FHC,
o sem-garagem
Aos 75
anos, o advogado João Uchôa Borges frequenta
assiduamente o Automóvel Clube de São Paulo,
do qual é presidente há 18 anos - e está
prestes a ser desalojado pelo presidente Fernando Henrique
Cardoso.
Localizado
no edifício Esplanada, com vista para o vale do Anhangabaú
e para os jardins do Teatro Municipal, aquele clube já
promoveu algumas das festas mais disputadas pela elite paulista,
chegou a ter 1.600 sócios, rigorosamente escolhidos
e, foi o símbolo de uma cidade que se imaginava européia.
Dali se
assessoraram prefeitos para adaptar o automóvel a São
Paulo, cidade então alardeada como a "locomotiva
do Brasil" ou como "a cidade que mais cresce na
América Latina". A chegada do automóvel
era a própria chegada do futuro.
João
Uchôa viu os bailes desaparecerem; na memória,
ficaram as corridas - as primeiras da América Latina
- organizadas pelo clube, o salão de jogos reservados
apenas para os homens, as conversas em francês.
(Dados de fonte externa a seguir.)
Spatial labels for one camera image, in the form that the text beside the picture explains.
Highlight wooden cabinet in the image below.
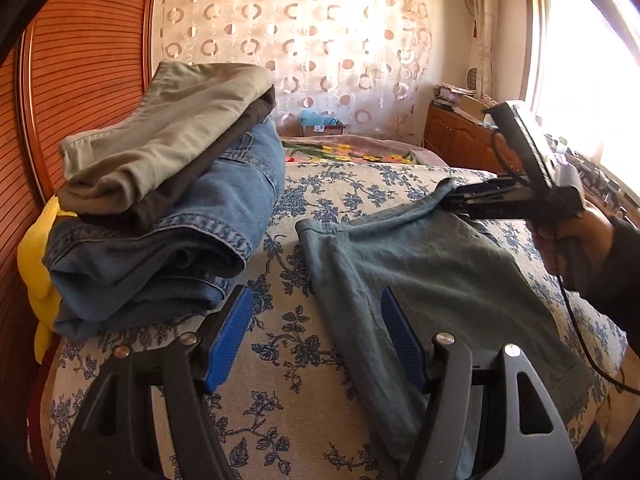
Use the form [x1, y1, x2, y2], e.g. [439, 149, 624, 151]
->
[424, 102, 526, 176]

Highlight person's right hand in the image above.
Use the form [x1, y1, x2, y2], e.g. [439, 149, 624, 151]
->
[532, 207, 615, 291]

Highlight folded dark brown pants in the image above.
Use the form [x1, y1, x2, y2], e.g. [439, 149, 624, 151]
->
[57, 85, 277, 231]

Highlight person's right forearm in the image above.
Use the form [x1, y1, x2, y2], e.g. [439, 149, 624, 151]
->
[590, 215, 640, 321]

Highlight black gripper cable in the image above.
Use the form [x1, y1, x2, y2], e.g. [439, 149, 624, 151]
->
[557, 270, 640, 396]

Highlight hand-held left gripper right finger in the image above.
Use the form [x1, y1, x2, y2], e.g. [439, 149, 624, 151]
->
[381, 287, 583, 480]

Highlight wooden framed window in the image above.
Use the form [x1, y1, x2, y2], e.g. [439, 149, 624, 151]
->
[522, 0, 640, 201]

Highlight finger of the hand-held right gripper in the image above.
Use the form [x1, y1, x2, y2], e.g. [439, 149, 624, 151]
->
[440, 199, 533, 221]
[452, 182, 531, 201]

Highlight beige window curtain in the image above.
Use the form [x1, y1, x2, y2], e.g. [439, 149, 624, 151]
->
[467, 0, 501, 101]

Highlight stack of papers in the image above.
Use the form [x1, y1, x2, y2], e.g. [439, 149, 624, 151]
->
[432, 84, 476, 108]

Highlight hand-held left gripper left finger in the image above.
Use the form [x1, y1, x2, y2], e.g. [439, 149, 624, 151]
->
[55, 285, 254, 480]

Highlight sheer circle-patterned curtain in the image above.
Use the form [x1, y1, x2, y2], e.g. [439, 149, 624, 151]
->
[150, 0, 433, 141]

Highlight cardboard box with blue bag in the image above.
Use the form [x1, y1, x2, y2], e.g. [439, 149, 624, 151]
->
[298, 109, 346, 137]

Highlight bed with floral sheet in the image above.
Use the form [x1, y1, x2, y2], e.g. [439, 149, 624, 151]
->
[42, 160, 628, 480]

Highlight teal pants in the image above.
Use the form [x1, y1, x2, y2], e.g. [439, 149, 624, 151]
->
[295, 177, 596, 480]

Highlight open cardboard box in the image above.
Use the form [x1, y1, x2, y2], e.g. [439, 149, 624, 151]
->
[457, 95, 493, 121]

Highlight yellow plush toy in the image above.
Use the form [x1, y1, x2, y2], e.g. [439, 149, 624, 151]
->
[17, 195, 78, 363]

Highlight colourful flower blanket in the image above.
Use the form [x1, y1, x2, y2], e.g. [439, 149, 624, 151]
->
[280, 132, 446, 167]

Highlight wooden slatted wardrobe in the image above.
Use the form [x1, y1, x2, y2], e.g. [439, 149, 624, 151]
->
[0, 0, 161, 480]

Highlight folded blue jeans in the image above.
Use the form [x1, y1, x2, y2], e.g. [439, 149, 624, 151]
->
[42, 120, 287, 338]
Dos
1.600 sócios sobraram apenas 100, todos movidos pela
nostalgia. "Era um verdadeiro clube social, inspirado
no modelo francês", recorda. Os filhos da elite
tinham a França como principal referência cultural
e acadêmica.
Daqui
a alguns meses, Fernando Henrique Cardoso vai trocar de Esplanada:
deixará a ministerial e irá para o edifício
Esplanada, instalando-se no andar ocupado pelo clube. "Quando
esteve aqui, o presidente Fernando Henrique Cardoso disse
que ficaria mais dez anos e que traria toda a sua biblioteca".
Os defensores
da revitalização do centro estão felizes,
mas Uchôa está triste. Com a chegada do novo
inquilino, o Automóvel Clube, sem condições
de ir para outro lugar, fecha as suas portas: os seus cem
sócios não conseguem pagar as contas de uma
nova sede. Não será poupado nem mesmo o restaurante,
que, embora esteja em seus últimos dias, ainda mantém
o rigor dos velhos tempos. "Quem não está
de gravata e paletó não entra."
Fernando
Henrique Cardoso vai ter se de acostumar aos hábitos
do passado. Uma das ironias é que não fizeram
garagem no prédio que iria abrigar o Automóvel
Clube - até porque, antigamente, a elite não
se incomodava de andar a pé pelo centro da cidade.
Dali, apesar de negar, ele vai avaliar se, em seu futuro,
cabe a volta à Esplanada de Brasília.